**About this task**. Among the entries below, one line contains "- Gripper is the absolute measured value" and another contains "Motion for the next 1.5". Transcribe those two lines and every line between them, exactly.

======== Records

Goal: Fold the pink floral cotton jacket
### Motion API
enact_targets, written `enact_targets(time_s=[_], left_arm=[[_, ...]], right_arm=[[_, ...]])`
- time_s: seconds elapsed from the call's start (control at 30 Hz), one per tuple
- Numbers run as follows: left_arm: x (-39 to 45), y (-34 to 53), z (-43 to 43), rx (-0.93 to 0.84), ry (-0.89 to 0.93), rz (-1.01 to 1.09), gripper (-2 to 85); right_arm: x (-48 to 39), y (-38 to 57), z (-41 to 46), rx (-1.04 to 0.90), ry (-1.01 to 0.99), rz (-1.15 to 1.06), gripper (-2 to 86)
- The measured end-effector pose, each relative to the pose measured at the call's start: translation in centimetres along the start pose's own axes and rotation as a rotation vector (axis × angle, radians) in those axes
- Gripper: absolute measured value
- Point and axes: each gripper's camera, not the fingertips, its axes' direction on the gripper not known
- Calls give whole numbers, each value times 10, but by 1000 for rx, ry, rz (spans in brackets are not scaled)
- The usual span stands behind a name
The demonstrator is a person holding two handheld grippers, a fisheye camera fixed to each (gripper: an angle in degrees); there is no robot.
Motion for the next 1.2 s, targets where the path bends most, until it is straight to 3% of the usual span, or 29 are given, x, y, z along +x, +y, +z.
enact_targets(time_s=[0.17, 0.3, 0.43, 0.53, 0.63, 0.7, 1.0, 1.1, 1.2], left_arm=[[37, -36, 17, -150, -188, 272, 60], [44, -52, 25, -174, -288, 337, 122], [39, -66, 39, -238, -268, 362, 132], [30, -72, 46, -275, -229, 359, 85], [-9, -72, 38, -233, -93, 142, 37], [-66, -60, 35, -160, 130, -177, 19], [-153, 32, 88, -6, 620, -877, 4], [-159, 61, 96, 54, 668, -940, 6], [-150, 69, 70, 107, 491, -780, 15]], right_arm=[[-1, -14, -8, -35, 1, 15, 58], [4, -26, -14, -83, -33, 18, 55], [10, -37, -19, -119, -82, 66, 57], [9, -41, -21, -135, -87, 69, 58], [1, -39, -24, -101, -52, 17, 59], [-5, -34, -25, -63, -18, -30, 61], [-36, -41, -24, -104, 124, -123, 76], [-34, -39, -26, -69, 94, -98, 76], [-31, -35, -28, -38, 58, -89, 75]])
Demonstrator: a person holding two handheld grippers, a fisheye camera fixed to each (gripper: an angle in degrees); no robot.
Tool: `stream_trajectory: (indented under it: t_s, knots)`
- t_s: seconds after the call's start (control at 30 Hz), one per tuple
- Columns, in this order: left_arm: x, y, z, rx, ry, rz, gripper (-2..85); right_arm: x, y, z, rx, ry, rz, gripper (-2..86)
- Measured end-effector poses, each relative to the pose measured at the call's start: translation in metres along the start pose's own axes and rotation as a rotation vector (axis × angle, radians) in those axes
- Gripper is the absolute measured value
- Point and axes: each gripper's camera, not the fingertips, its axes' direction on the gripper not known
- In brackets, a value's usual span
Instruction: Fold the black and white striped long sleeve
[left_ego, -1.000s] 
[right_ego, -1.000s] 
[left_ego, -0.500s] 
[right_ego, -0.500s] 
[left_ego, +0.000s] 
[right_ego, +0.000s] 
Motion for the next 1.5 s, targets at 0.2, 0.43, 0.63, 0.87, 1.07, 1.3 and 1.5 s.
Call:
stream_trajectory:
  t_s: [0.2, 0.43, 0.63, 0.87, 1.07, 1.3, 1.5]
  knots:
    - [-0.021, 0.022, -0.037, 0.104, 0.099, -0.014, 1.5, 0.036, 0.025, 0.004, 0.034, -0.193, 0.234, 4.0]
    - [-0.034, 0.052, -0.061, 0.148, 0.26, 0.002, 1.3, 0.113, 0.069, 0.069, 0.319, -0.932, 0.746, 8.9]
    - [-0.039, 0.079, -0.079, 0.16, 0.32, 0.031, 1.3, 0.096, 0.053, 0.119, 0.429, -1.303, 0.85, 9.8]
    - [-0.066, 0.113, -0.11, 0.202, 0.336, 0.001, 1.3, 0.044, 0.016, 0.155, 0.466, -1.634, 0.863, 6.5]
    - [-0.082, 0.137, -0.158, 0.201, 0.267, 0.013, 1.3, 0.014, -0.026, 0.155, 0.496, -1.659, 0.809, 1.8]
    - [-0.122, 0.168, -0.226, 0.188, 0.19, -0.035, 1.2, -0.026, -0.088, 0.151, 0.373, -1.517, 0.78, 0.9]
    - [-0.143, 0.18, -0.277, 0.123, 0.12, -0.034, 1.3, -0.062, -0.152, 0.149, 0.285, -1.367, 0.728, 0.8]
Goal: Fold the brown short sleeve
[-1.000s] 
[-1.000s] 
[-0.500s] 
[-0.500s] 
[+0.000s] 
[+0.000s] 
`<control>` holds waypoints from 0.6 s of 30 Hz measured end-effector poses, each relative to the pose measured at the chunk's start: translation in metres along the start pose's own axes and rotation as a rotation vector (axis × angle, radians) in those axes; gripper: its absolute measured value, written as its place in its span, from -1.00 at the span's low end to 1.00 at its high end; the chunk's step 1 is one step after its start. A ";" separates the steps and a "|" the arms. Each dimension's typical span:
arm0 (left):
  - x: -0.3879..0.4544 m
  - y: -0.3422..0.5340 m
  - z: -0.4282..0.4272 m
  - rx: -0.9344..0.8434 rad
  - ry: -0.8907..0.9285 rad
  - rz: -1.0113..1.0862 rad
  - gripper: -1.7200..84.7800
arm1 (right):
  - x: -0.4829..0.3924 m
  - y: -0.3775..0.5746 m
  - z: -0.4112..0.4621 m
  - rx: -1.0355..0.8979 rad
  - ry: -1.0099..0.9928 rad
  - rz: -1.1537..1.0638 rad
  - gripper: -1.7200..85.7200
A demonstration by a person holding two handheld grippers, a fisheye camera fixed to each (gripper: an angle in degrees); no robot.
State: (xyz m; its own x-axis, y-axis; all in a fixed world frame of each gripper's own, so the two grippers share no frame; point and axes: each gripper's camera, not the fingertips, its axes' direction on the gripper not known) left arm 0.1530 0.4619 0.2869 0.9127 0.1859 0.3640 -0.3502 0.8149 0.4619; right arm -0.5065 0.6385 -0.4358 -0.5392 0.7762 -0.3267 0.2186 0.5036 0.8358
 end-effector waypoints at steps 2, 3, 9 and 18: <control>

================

**Answer to the exercise**.
- Gripper is the absolute measured value
- Point and axes: each gripper's camera, not the fingertips, its axes' direction on the gripper not known
- In brackets, a value's usual span
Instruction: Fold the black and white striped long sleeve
[left_ego, -1.000s] 
[right_ego, -1.000s] 
[left_ego, -0.500s] 
[right_ego, -0.500s] 
[left_ego, +0.000s] 
[right_ego, +0.000s] 
Motion for the next 1.5 s, targets at 0.2, 0.43, 0.63, 0.87, 1.07, 1.3 and 1.5 s.

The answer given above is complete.